Our study proposes a pharmacological strategy to target cancerous mitochondria via redox-cycling "mitocans" such as
quinone/ascorbate (Q/A) redox-pairs, which makes
cancer cells fragile and sensitive without adverse effects on normal cells and tissues. Eleven Q/A redox-pairs were tested on cultured cells and
cancer-bearing mice. The following parameters were analyzed: cell proliferation/viability, mitochondrial
superoxide, steady-state
ATP, tissue redox-state,
tumor-associated NADH oxidase (tNOX) expression,
tumor growth, and survival. Q/A redox-pairs containing unprenylated
quinones exhibited strong dose-dependent antiproliferative and cytotoxic effects on
cancer cells, accompanied by overproduction of mitochondrial
superoxide and accelerated
ATP depletion. In normal cells, the same redox-pairs did not significantly affect the viability and energy homeostasis, but induced mild mitochondrial oxidative stress, which is well tolerated.

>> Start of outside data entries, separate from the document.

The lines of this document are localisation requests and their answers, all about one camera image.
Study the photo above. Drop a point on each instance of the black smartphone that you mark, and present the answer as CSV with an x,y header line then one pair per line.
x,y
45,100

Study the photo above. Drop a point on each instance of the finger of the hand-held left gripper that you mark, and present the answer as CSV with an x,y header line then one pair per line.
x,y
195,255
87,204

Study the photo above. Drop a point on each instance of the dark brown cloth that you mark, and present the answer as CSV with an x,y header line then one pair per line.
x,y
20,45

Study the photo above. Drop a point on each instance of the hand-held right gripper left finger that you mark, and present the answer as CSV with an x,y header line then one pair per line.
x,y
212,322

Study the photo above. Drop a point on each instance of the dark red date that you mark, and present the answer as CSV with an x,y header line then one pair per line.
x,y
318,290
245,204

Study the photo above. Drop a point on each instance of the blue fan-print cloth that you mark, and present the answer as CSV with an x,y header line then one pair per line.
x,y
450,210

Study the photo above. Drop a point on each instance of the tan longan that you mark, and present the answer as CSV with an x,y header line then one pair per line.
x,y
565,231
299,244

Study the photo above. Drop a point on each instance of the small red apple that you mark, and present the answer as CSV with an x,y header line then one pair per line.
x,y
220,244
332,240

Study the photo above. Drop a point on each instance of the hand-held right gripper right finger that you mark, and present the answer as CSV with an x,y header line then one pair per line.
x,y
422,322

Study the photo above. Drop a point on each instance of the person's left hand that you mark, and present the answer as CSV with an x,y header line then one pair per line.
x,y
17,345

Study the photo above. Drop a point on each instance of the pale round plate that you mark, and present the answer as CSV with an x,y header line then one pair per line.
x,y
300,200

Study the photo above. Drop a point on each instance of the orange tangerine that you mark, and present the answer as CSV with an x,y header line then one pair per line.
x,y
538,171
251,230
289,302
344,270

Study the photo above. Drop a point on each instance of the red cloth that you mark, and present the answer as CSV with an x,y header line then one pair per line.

Benzoquinone/ascorbate redox-pairs were more effective than
naphthoquinone/ascorbate, with
coenzyme Q0/ascorbate exhibiting the most pronounced anticancer effects in vitro and in vivo. Targeted anticancer effects of Q/A redox-pairs and their tolerance to normal cells and tissues are attributed to: (i) downregulation of
quinone prenylation in
cancer, leading to increased mitochondrial production of semiquinone and, consequently,
superoxide; (ii) specific and accelerated redox-cycling of unprenylated
quinones and ascorbate mainly in the impaired cancerous mitochondria due to their redox imbalance; and (iii) downregulation of tNOX.